As in the shop, Phoebe is drawn to age-old crafts and pieces that are, as the oft-cited William Morris expression proposed, as beautiful as they are useful. In the cottage, they range from a traditional wooden chair in the main bedroom by Lawrence Neal, one of the last makers of rush-seated chairs in the country, to the old carved wooden desk now in the spare room, which has all the splendour of a cathedral piece. ‘It’s an odd piece of furniture, but I love that it is someone’s invention,’ explains Phoebe. ‘I’m interested in things that hark back to a pre-industrial era, when humble materials were turned into something completely beautiful and other,’ she says, gesturing to a long shelf in the kitchen-dining area, where a large handforged key (‘a nice bit of pre-literacy signage’) hangs next to an ornate folk-art frame.

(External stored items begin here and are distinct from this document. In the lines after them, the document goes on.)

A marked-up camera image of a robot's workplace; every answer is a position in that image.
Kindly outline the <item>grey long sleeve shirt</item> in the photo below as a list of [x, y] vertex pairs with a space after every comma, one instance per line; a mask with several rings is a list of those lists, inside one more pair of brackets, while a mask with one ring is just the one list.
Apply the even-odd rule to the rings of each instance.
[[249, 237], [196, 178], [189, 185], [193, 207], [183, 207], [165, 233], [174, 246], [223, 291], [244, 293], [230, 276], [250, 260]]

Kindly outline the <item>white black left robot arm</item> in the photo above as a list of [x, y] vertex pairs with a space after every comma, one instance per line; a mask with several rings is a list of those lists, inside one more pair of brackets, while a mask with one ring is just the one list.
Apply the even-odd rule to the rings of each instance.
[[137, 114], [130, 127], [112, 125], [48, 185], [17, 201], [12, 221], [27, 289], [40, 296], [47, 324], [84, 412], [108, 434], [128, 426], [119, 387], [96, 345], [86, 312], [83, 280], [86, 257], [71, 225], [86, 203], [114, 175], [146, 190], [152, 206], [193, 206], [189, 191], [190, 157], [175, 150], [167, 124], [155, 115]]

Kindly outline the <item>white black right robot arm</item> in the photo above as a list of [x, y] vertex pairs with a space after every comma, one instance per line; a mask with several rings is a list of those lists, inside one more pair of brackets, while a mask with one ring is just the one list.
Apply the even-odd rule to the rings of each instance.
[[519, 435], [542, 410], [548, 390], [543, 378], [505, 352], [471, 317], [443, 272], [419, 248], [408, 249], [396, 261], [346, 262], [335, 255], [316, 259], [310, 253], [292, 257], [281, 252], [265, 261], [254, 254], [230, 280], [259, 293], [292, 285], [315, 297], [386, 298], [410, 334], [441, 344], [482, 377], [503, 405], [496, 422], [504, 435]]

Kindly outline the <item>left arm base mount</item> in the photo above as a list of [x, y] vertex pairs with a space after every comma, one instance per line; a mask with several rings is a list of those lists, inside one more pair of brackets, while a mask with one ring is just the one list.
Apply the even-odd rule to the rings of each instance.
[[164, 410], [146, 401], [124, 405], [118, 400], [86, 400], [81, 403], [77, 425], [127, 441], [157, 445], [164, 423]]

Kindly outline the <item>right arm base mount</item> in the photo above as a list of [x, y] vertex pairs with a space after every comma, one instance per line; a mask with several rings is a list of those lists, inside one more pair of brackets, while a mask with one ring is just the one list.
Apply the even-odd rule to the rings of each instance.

Folk art and slipware form the bedrock of Phoebe’s collection. The pottery, a good chunk of which is housed on shelves next to the dining table, is a mix of pieces by potters that she sells in the shop, including Patia Davis and Andrew McGarva, alongside older pieces. Some, dating from 1780 to 1820, are the result of a rather extraordinary haul that Phoebe found buried in the ground when she was extending the shop 20 years ago. ‘Discovering all of these tin glaze and creamware pieces really fired my imagination,’ says Phoebe, who happens to be drinking coffee out of one of the cups from her discovery while we talk. ‘It is one of the most perfect pieces I own,’ she adds. Her collection of folk art frames, picked up over the past 20 years from markets, sits resplendently on a ledge in the sitting room above a wall curtained in a fabric that Phoebe developed herself, based on a Tudor wall painting that was discovered above Ledbury’s council offices

A series of vintage horse brasses and folk-made wooden fretwork frames from Eastern Europe create a distinctive display.

Mark Anthony Fox

More frames – all ornate hearts and flowers – hang on the tongue-and-groove-lined staircase opposite a couple of letterpress posters printed at Tilley Printing. Phoebe often collaborates with this traditional printer’s workshop, which is located just down the road from the Tinsmiths shop. ‘I find it moving to think of the love and care that has gone into all of these pieces,’ she says. The cottage is a touching tribute to exactly that – to makers, to simple materials and to the hands that can transform them into something quite remarkable. And, in turn, it no doubt inspires the artists and makers who might spend a night or a week here.